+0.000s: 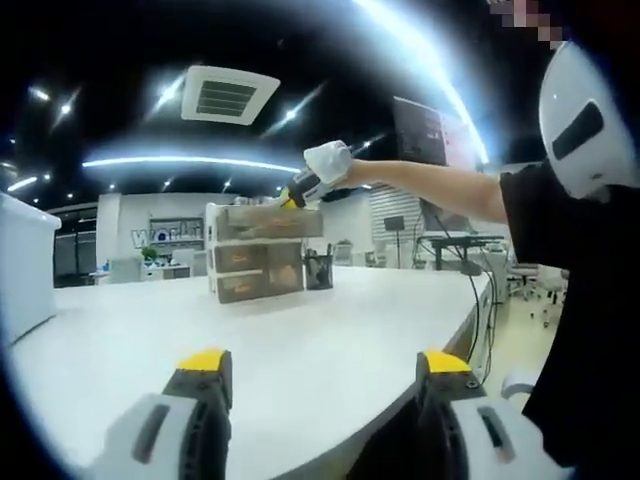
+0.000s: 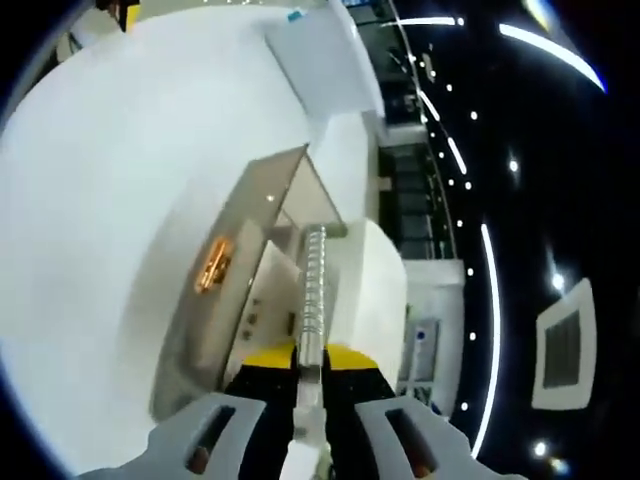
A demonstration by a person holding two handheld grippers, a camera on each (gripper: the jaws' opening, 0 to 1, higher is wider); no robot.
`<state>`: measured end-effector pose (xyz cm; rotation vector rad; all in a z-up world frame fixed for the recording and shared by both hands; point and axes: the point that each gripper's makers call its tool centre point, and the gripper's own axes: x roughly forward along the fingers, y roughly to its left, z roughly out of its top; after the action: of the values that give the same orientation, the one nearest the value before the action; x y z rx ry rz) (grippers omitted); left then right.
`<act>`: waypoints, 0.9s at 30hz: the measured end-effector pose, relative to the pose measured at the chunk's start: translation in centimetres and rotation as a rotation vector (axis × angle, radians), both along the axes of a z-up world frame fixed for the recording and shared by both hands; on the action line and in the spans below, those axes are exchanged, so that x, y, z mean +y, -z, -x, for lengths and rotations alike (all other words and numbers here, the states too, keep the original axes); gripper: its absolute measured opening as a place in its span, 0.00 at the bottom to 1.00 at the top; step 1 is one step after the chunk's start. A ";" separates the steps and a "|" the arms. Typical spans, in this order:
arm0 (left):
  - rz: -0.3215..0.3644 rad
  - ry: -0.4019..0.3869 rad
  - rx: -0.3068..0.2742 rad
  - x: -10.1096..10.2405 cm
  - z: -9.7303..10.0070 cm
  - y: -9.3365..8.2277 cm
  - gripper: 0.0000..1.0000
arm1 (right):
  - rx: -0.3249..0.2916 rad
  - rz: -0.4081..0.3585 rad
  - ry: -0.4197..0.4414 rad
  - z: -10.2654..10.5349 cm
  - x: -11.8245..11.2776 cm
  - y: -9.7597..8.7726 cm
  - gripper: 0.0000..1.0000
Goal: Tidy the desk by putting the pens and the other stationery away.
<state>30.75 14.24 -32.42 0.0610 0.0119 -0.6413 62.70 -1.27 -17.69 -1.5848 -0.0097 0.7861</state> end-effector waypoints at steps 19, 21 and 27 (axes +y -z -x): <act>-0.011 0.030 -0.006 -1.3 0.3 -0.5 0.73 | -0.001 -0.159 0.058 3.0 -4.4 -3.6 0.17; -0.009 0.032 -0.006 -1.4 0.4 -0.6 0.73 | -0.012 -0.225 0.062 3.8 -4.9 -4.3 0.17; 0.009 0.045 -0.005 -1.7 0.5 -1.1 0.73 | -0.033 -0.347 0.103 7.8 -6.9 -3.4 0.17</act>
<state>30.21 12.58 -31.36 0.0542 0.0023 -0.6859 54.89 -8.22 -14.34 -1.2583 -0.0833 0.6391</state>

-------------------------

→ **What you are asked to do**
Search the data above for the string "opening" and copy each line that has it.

→ **Solution below**
A demonstration by a person holding two handheld grippers, a camera on each (gripper: the jaws' opening, 0 to 1, higher is wider); no robot.
`<act>`: waypoints, 0.9s at 30hz: the measured end-effector pose, relative to the pose measured at the chunk's start: translation in centimetres and rotation as a rotation vector (axis × angle, radians), both along the axes of a z-up world frame fixed for the recording and shared by both hands; on the action line and in the spans below, those axes are exchanged, so that x, y, z mean +y, -z, -x, for lengths and rotations alike (all other words and numbers here, the states too, keep the original axes); gripper: its absolute measured opening as a place in its span, 0.00 at the bottom to 1.00 at the top; step 1 is one step after the chunk's start. A ";" separates the steps and a "|" the arms. Typical spans, in this order:

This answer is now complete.